== Segment start ==
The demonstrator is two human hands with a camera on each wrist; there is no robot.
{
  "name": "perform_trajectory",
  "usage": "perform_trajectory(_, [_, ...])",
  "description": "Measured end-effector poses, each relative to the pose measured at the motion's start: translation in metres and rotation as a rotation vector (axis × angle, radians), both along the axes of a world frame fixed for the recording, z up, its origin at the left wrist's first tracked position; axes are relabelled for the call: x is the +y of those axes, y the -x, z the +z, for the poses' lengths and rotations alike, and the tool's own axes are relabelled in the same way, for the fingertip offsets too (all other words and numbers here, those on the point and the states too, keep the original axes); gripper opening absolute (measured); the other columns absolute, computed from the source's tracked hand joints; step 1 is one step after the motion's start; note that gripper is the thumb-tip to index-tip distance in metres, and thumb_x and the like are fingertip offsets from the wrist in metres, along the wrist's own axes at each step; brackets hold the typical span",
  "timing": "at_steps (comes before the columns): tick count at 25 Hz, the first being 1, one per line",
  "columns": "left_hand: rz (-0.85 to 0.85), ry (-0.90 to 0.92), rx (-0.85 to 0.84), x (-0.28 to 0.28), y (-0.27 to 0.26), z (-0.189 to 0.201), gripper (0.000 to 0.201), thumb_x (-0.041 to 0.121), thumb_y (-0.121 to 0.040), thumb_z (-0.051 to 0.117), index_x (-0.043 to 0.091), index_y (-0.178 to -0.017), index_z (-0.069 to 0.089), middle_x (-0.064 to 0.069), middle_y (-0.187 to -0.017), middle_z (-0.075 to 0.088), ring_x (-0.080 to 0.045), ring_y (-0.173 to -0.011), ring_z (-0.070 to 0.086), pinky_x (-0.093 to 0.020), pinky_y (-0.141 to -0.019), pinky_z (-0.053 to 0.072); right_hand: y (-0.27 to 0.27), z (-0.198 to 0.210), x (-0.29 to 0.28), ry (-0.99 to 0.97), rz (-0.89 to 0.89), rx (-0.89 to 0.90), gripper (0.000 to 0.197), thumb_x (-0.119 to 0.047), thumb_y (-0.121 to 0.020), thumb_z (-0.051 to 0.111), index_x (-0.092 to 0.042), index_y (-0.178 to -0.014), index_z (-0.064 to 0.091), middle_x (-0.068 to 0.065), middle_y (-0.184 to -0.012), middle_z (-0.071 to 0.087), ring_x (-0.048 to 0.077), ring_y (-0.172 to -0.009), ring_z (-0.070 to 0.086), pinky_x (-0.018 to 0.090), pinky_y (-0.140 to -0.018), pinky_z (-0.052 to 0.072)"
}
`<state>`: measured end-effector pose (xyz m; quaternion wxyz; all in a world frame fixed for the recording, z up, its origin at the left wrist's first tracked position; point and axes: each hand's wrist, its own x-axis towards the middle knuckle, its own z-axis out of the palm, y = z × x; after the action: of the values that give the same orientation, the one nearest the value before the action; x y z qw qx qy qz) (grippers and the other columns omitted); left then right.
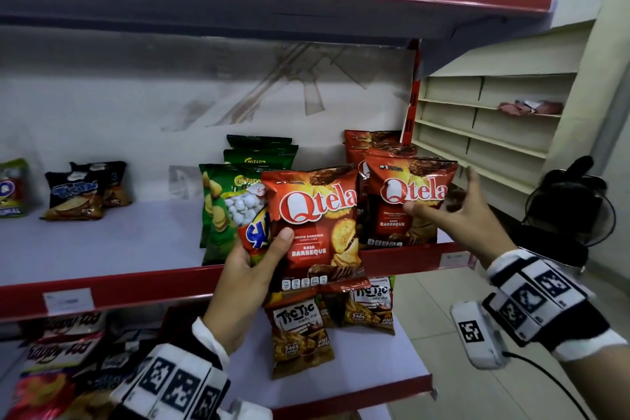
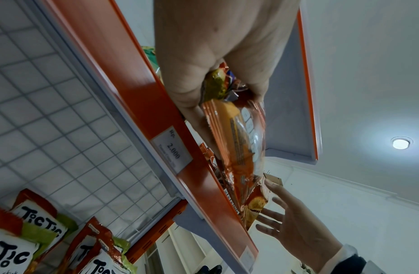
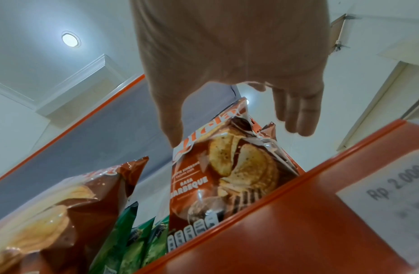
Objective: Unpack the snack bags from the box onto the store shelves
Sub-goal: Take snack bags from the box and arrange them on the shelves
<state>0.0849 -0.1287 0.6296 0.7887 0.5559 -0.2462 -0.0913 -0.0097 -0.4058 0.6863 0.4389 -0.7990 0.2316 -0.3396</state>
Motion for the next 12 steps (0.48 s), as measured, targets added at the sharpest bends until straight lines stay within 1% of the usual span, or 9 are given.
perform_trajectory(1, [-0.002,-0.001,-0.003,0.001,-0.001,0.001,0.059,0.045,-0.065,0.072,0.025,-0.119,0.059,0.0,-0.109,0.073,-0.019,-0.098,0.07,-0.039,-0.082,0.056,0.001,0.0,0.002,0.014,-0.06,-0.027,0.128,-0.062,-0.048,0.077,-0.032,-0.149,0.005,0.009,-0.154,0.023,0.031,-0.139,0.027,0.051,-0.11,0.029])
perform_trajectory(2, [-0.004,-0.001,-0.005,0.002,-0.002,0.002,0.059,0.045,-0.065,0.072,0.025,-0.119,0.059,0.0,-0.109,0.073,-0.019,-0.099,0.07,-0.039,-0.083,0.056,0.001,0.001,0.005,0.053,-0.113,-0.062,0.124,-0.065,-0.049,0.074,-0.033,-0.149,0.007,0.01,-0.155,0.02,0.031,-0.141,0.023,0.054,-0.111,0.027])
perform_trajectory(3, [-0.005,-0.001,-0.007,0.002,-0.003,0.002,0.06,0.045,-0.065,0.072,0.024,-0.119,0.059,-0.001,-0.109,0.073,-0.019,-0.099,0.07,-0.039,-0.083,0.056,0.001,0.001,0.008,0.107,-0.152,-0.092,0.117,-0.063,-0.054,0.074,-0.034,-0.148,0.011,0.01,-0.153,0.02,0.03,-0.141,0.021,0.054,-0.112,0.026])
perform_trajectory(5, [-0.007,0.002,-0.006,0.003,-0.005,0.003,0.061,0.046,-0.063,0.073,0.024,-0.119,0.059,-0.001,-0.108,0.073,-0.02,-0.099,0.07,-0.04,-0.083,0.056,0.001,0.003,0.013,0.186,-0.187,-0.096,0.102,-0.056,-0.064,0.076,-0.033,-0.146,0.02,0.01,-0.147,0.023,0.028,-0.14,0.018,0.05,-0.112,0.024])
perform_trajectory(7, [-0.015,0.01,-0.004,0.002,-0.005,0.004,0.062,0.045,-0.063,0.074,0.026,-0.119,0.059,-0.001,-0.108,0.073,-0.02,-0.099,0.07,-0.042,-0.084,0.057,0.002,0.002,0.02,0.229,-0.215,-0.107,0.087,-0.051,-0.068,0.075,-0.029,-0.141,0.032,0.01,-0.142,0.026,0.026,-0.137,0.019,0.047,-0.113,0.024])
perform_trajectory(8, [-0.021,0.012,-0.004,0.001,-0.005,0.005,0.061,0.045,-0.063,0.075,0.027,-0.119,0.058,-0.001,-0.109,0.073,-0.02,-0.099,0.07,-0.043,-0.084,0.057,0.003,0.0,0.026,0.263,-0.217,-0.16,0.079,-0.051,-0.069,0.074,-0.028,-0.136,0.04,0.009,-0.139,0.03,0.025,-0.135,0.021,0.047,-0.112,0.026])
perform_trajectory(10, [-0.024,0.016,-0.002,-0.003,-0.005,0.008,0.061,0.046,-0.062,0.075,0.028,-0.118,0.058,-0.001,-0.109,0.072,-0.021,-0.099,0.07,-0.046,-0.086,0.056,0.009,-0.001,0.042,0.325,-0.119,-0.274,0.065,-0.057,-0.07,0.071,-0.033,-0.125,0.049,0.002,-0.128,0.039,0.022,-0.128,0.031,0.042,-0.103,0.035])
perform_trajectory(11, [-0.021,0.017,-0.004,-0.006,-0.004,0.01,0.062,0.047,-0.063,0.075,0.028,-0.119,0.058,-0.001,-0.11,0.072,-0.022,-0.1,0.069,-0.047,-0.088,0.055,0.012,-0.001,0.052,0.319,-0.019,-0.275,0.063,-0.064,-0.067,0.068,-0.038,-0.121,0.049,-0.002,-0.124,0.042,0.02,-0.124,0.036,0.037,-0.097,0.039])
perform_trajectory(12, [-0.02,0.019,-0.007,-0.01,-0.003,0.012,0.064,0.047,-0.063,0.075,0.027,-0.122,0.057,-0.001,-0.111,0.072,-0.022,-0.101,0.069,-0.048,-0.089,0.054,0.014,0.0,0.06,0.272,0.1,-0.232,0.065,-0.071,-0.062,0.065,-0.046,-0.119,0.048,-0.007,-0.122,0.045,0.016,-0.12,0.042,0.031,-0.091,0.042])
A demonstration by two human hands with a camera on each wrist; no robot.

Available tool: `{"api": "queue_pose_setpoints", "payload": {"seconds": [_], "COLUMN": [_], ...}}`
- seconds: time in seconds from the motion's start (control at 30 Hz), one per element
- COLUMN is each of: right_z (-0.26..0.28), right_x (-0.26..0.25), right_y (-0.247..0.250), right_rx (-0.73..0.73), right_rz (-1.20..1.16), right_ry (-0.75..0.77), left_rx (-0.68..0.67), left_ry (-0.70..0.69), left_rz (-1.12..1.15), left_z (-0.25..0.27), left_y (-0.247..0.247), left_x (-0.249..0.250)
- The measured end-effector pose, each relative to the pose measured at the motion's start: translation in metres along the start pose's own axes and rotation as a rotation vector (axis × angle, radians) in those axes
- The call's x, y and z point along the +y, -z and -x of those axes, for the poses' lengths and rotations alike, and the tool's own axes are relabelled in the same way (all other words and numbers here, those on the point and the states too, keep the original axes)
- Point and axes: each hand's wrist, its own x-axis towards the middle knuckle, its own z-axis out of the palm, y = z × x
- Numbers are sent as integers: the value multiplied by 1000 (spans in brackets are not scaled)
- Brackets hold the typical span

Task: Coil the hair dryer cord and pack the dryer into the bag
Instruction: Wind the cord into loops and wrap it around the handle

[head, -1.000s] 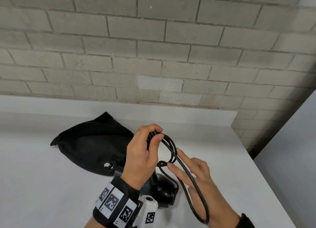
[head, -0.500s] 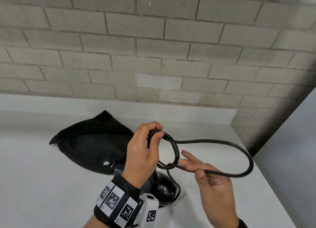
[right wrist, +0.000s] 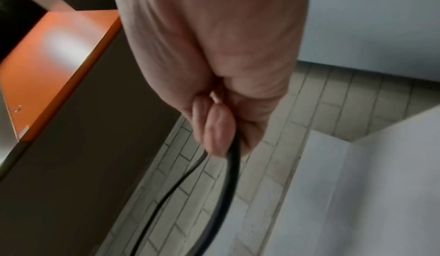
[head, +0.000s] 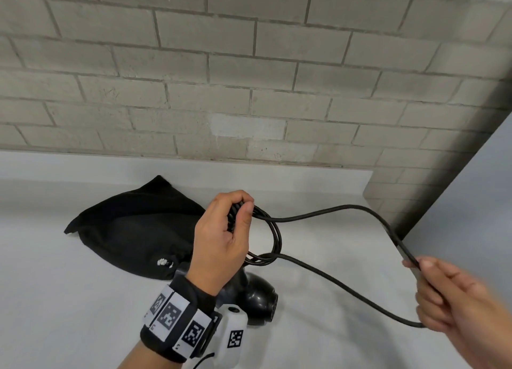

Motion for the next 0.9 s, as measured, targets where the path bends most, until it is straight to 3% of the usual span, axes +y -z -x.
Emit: {"api": "queue_pose_setpoints", "payload": {"seconds": [0.2, 0.3, 0.37, 0.43, 0.47, 0.57, 0.8, 0.9], "right_z": [-11, -3, 10, 24, 29, 29, 14, 17], "right_x": [22, 45, 51, 51, 53, 60, 49, 32], "right_y": [-10, -46, -78, -111, -124, -148, -157, -155], "right_rx": [139, 201, 223, 72, -53, -350, -332, -246], "right_rz": [349, 688, 829, 787, 763, 806, 1125, 988], "right_ry": [128, 335, 602, 811, 847, 789, 1019, 1049], "left_rx": [27, 42, 35, 41, 44, 44, 48, 50], "left_ry": [-6, -8, -32, -27, -23, -14, -25, -12], "left_rz": [1, -2, -26, -24, -23, -25, -27, -16], "left_z": [-1, -1, 0, 0, 0, 1, 1, 2], "left_y": [-1, 2, 2, 2, 2, 3, 1, 0], "left_x": [2, 1, 3, 4, 4, 2, 3, 1]}}
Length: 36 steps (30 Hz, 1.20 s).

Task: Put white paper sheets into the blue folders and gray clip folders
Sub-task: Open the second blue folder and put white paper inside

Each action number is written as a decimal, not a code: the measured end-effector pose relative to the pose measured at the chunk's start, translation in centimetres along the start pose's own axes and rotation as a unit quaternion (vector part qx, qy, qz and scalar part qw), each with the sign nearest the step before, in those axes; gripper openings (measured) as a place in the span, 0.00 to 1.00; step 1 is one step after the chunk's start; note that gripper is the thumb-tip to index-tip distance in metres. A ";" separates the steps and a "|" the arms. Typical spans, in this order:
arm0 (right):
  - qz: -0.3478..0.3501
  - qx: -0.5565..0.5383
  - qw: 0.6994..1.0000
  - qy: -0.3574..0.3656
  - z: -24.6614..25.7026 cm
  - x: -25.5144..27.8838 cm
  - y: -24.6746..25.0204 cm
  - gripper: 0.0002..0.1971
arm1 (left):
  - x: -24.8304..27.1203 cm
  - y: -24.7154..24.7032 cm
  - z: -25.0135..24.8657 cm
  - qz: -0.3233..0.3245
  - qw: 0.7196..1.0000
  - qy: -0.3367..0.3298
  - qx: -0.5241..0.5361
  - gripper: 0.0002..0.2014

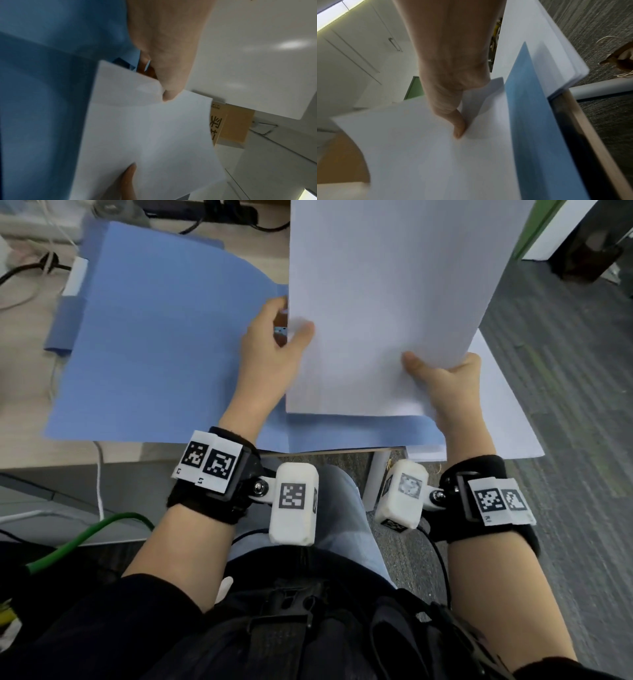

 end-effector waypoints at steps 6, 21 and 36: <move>0.029 0.133 0.984 -0.119 -2.2 -0.3 0.5 0.13 | -1.0 2.4 2.4 -0.034 0.991 0.006 -0.131 0.12; 0.039 0.244 0.959 -0.138 -2.5 0.0 0.4 0.29 | 0.0 1.8 4.7 0.032 0.973 0.016 -0.227 0.20; 0.019 0.291 0.945 -0.149 -3.4 -0.5 -0.1 0.33 | 0.5 1.0 5.9 0.074 0.958 -0.041 -0.272 0.21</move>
Point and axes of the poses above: each hand's wrist, its own x-axis away from the middle knuckle, its own y-axis out of the back of the hand, z = x × y, the point moved 7 cm from there along -x, towards the middle knuckle
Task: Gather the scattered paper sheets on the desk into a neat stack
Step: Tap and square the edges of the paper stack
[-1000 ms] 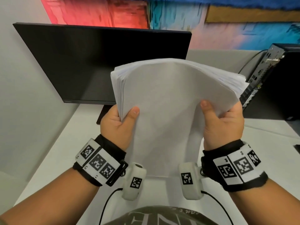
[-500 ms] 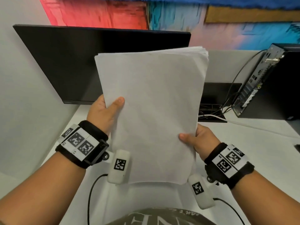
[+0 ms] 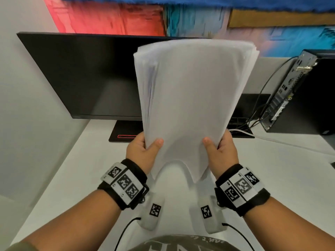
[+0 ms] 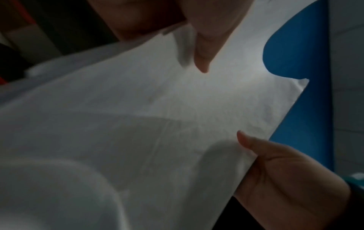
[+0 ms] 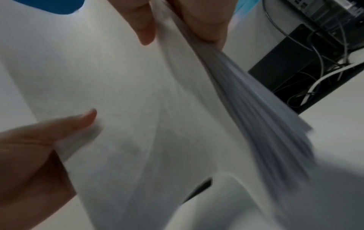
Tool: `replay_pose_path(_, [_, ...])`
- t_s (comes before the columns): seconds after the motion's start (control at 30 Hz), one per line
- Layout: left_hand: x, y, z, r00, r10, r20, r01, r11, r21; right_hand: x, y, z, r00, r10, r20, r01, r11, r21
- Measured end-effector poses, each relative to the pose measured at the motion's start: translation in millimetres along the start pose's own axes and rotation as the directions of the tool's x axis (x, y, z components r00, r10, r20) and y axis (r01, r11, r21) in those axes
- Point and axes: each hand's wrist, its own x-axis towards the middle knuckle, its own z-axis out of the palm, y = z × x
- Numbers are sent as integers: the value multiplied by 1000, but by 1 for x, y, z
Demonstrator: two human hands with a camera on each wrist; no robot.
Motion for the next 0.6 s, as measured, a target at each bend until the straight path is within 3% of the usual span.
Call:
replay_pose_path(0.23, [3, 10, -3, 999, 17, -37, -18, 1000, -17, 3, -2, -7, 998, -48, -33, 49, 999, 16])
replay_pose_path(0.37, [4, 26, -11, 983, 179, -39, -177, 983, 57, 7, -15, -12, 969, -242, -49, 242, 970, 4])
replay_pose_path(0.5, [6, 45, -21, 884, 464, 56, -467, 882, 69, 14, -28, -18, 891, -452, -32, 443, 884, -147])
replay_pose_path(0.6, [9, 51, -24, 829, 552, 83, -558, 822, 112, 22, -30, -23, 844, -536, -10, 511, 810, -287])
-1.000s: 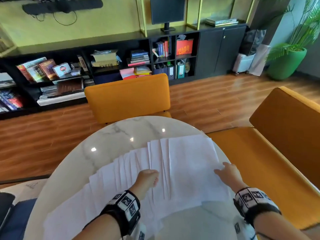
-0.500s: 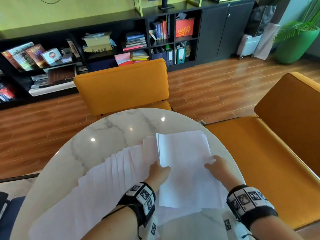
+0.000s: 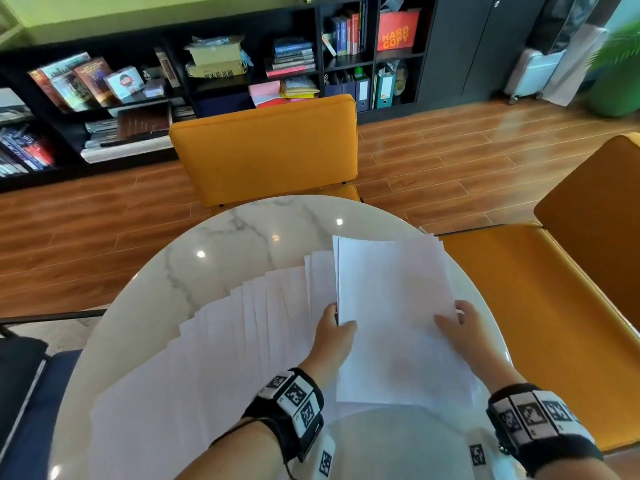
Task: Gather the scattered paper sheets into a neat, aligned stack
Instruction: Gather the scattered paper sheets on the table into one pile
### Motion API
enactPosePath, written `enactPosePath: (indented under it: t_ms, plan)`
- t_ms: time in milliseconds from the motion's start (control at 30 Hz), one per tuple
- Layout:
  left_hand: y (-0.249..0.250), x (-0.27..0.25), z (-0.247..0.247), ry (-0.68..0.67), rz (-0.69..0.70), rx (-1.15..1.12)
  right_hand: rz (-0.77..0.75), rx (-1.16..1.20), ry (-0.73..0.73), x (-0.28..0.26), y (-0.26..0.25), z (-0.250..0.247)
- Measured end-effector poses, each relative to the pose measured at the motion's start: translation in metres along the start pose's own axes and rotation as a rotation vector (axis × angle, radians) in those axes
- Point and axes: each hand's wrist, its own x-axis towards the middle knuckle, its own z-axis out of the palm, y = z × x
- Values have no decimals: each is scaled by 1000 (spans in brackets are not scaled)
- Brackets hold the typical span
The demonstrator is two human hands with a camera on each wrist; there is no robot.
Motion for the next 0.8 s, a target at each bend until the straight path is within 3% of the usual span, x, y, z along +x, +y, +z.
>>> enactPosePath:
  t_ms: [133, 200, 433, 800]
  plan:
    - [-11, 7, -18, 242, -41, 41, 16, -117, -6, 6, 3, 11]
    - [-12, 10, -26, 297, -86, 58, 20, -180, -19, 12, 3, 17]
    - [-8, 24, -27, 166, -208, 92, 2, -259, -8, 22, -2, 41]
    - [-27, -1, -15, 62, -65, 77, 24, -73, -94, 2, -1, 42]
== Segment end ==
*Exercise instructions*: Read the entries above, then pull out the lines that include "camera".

*Result*:
The demonstrator is two human hands with a camera on each wrist; there is no robot.
A demonstration by two human hands with a camera on each wrist; no robot.
Demonstrator: two human hands with a camera on each wrist; no robot.
The demonstrator is two human hands with a camera on each wrist; there is no robot.

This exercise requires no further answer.